Ackers can aid ailing Boks

Johan Ackermann must be backed to lead the Springboks in a new direction from 2017, writes CRAIG LEWIS.

Enough is enough. In a matter of months, Springbok rugby has plummeted into an unmitigated crisis. It’s been a year that has already seen historic defeats suffered against Ireland, Argentina, New Zealand, England and now Italy.

The South African rugby system is broken. Allister Coetzee belatedly stepped on board a Springbok vessel that has been sinking since June, and as the ‘captain’ at the helm, he ultimately has to go down with the ship.

There is one more game to go before the Boks’ season from hell comes to an end, but whatever the outcome, there can be simply no justification for the coaching status quo to remain unchanged.

Coetzee has to make way for someone who can breathe new life into the Boks, and that man has to be Ackermann.

Realistically, there is no overseas saviour who would be willing to jet into South Africa to save the Springboks. This is not a fix-it job that can be outsourced to a potentially ‘free agent’ such as former Wallabies coach Robbie Deans.

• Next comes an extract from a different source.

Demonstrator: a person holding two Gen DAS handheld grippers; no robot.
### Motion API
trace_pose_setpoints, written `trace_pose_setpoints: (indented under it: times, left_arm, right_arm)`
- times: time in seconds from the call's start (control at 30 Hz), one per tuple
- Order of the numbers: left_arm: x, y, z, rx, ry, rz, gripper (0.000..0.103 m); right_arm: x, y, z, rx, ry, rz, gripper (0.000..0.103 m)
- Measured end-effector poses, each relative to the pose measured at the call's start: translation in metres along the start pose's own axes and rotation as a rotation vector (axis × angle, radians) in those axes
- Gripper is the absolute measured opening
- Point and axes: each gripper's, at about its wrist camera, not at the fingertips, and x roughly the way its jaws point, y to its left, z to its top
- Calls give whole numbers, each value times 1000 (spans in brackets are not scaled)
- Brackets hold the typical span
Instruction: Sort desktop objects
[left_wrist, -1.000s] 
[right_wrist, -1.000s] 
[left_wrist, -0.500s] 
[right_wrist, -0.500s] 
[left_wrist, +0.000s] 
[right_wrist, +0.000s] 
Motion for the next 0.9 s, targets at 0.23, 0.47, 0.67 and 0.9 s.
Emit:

The Springbok coaching gig is surely the toughest in world sport, and it’s a poisoned chalice position that has been exacerbated by inept decision-makers in SA Rugby’s upper hierarchy. More than ever, we’ve seen the guy in the top job ultimately set up to fail.

Shockingly, it’s now a job that not many will want. The demands and politics are surely too intense for any international candidate to be willing to muddy his hands with – particularly considering that SA Rugby certainly is not in a position to wave an open cheque book at a top candidate.

SA Rugby has to look internally, and they shouldn’t look any further than Ackermann. Lest we forget, the former Springbok stalwart took up the head coaching job at the Lions when the Johannesburg franchise was in its own state of crisis.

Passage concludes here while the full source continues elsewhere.